The Cancer Genomics Cloud (CGC) powered by Seven Bridges makes the analysis of large datasets accessible from any environment, which is critical as the volume of datasets continues to expand. This expansion of the size, complexity, and location of datasets has been prominent in the field of single-cell genomics, which can present challenges for data analysis. Here we combined the rich datasets available through the Human Cell Atlas (HCA) with the tools and computational resources available on the CGC to provide a path for any scientist to explore complex biological questions. To demonstrate these capabilities, we processed a single-cell dataset of immune and stromal cells isolated from the tumor and lymph nodes of a mouse model of melanoma using an optimized version of the SmartSeq2 pipeline recommended by the HCA. This dataset contains 13.3k paired-end sequencing files for 6.6k estimated cells, with a total size of 371.60 GB. The entire dataset was transferred from Human Cell Atlas Data Portal to the CGC, where it is accessible to all users.
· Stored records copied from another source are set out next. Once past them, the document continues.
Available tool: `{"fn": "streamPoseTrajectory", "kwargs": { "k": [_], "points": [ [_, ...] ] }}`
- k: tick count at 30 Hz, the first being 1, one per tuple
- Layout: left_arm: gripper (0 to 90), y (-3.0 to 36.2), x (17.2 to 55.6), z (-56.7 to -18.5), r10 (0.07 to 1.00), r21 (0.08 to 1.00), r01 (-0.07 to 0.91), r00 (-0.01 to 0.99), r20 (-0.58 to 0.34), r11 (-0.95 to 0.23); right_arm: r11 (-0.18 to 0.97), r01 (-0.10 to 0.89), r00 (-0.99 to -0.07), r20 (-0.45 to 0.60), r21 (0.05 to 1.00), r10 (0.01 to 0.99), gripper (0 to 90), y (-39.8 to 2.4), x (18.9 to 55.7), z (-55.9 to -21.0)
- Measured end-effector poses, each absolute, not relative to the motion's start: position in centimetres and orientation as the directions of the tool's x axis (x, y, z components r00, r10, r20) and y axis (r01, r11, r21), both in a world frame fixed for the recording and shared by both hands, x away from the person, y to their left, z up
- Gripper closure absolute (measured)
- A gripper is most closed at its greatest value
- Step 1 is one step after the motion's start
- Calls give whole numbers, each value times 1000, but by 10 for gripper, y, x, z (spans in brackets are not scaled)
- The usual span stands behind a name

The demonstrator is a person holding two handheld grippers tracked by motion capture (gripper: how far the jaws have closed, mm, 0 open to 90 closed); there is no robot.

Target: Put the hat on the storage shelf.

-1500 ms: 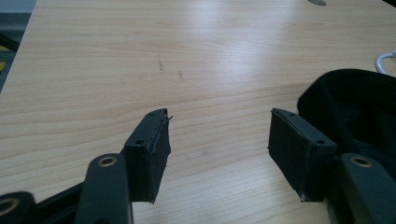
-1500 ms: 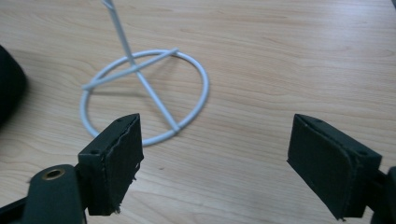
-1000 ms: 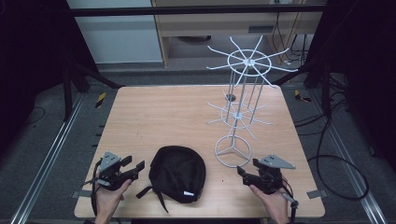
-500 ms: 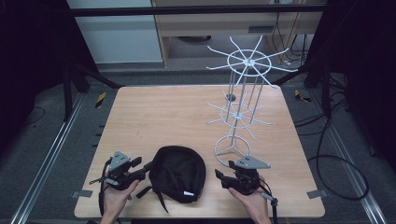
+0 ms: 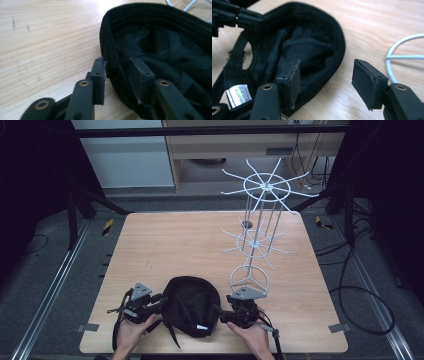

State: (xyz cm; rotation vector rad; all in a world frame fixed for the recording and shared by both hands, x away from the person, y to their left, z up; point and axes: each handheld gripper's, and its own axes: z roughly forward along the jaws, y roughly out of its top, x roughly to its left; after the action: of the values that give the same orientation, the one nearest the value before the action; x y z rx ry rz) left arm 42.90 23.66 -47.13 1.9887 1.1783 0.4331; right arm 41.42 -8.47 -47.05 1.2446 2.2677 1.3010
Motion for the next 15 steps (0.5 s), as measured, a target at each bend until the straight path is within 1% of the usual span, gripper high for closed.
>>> {"fn": "streamPoseTrajectory", "kwargs": {
  "k": [8, 10, 12, 15],
  "points": [
    [773, 238, 431, -475, 854, 736, 618, 509, -107, -276, 264, 596, -603, 206, 758, 771, 389, -75, 418, -487],
    [781, 238, 431, -475, 853, 731, 622, 510, -108, -280, 270, 600, -606, 207, 753, 768, 406, -74, 419, -489],
    [787, 238, 431, -475, 854, 730, 624, 510, -107, -281, 265, 622, -599, 231, 737, 766, 428, -72, 419, -491],
    [792, 237, 431, -476, 852, 725, 628, 511, -110, -283, 271, 643, -597, 246, 716, 764, 490, -69, 420, -495]
  ]
}}
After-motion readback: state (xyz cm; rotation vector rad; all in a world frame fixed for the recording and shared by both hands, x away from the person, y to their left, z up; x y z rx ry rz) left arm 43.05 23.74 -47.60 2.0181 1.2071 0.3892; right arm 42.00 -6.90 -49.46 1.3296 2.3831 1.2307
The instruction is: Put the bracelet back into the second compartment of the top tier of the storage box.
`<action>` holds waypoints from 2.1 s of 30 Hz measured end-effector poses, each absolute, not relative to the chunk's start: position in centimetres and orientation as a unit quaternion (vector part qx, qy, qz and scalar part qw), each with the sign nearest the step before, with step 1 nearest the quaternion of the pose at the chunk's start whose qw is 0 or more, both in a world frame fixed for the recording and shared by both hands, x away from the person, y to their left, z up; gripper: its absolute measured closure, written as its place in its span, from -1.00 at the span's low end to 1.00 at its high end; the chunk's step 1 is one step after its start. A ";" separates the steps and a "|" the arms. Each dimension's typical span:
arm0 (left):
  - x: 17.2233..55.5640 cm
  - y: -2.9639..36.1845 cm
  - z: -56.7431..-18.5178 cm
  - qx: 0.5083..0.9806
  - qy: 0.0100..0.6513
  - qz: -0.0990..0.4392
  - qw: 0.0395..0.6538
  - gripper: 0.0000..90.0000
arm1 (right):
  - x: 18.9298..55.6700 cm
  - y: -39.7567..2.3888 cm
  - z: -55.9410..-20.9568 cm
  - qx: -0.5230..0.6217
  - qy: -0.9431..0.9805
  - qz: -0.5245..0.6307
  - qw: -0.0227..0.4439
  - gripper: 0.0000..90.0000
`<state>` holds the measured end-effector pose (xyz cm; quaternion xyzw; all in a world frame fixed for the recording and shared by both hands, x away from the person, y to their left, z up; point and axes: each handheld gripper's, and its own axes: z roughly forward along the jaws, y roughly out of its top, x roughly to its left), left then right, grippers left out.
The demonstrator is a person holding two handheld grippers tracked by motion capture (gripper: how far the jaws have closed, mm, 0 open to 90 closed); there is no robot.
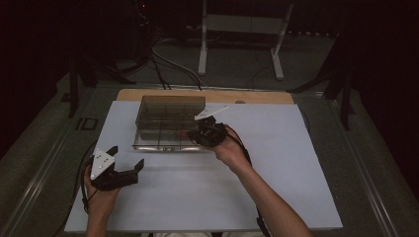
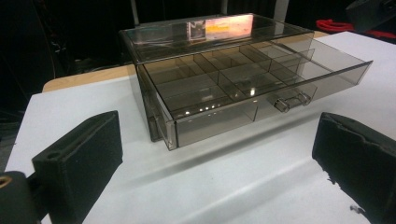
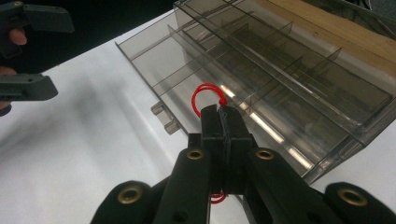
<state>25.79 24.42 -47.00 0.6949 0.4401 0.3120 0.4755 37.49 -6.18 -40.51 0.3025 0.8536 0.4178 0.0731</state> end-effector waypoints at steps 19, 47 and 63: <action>25.8 24.5 -47.0 0.694 0.440 0.314 0.475 -0.93 | 38.3 -4.8 -40.9 0.312 0.850 0.418 0.076 1.00; 25.7 24.7 -46.9 0.692 0.441 0.318 0.475 -0.93 | 38.8 -2.8 -41.5 0.315 0.850 0.418 0.067 1.00; 25.7 24.7 -46.9 0.693 0.440 0.318 0.475 -0.93 | 38.9 -1.5 -42.2 0.312 0.855 0.409 0.067 1.00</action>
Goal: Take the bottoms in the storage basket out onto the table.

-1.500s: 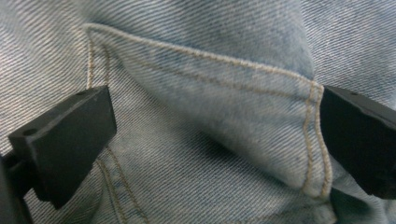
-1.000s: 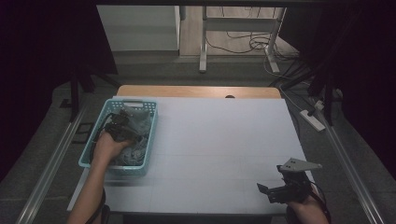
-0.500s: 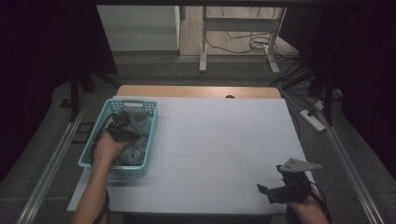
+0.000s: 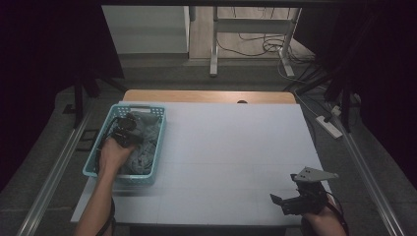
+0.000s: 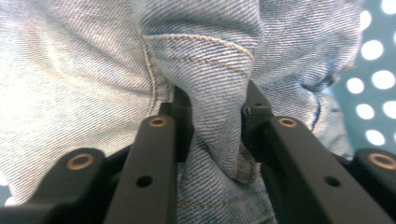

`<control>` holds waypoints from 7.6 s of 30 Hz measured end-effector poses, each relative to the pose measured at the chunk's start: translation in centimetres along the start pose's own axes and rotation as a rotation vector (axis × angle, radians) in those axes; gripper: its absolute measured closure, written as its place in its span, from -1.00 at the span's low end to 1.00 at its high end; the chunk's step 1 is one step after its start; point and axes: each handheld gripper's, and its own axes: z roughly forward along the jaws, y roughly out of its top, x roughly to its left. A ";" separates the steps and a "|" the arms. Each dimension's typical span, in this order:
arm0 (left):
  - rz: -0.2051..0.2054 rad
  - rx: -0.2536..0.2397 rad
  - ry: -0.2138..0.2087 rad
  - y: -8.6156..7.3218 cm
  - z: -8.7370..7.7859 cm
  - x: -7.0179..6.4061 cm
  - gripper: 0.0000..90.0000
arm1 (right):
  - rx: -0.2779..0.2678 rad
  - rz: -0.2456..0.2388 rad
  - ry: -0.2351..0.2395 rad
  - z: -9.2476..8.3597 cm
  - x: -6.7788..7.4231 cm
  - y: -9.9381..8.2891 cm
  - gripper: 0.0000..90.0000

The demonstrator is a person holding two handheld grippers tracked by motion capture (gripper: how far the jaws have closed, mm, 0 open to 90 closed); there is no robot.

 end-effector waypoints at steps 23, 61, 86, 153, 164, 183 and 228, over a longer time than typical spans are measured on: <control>-0.029 -0.253 -0.110 -1.2 -5.0 1.2 0.69 | -0.006 -0.028 0.003 0.0 0.2 0.0 -0.98; -0.011 -0.622 -0.299 -1.3 -13.7 -0.6 0.70 | -0.005 -0.027 -0.003 0.0 0.2 0.0 -0.98; 0.092 -0.712 -0.350 0.1 -17.2 -4.1 0.70 | 0.002 -0.007 -0.012 0.1 0.1 0.0 -0.98; 0.349 -0.611 -0.482 10.2 -13.5 -17.4 0.70 | -0.012 0.012 0.004 0.0 -0.2 0.0 -0.98; 0.347 -0.578 -0.483 10.7 -11.2 -18.4 0.70 | -0.012 0.009 0.005 0.0 -0.2 0.0 -0.98; 0.357 -0.480 -0.484 10.9 -6.5 -20.1 0.70 | -0.009 0.009 0.006 0.0 -0.2 0.0 -0.98; 0.390 -0.223 -0.389 8.9 3.1 -21.3 0.56 | -0.001 -0.007 0.007 0.1 0.0 0.0 -0.98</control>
The goal of this study was to process a single-cell dataset on the tumor microenvironment with the SmartSeq2 pipeline and to investigate changes in transcriptome profiles of endothelial tumor cells over time. We used an alternative approach than authors in the original study, which aimed to analyze the immune and stromal cells (Davidson et al. bioRxiv 2018). To perform alignment and quantification of raw sequencing reads using the CGC execution environment, we created an implementation of the SmartSeq2 pipeline in Common Workflow Language. Quantification results were used to perform cell clustering, followed by a pseudotime analysis on the endothelial tumor cells. For the cell clustering and pseudotime analyses, we created interactive notebooks in the RMarkdown format that can be executed within the RStudio environment on the CGC. In summary, this work demonstrates the importance of developing reproducible workflows that can run on multiple environments as well as data sharing that can bring to light new insights from the existing data.
Citation Format: Nemanja Vucic, Manisha Ray, Dalibor Veljkovic, Stefan Cidilko, Brandi Davis-Dusenbery. Single-cell analysis on the Cancer Genomics Cloud reveals changes in the transcriptome profiles of endothelial tumor cells over time - novel insights from a public dataset of a mouse model of melanoma [abstract]. In: Proceedings of the Annual Meeting of the American Association for Cancer Research 2020; 2020 Apr 27-28 and Jun 22-24. Philadelphia (PA): AACR; Cancer Res 2020;80(16 Suppl):Abstract nr 4414.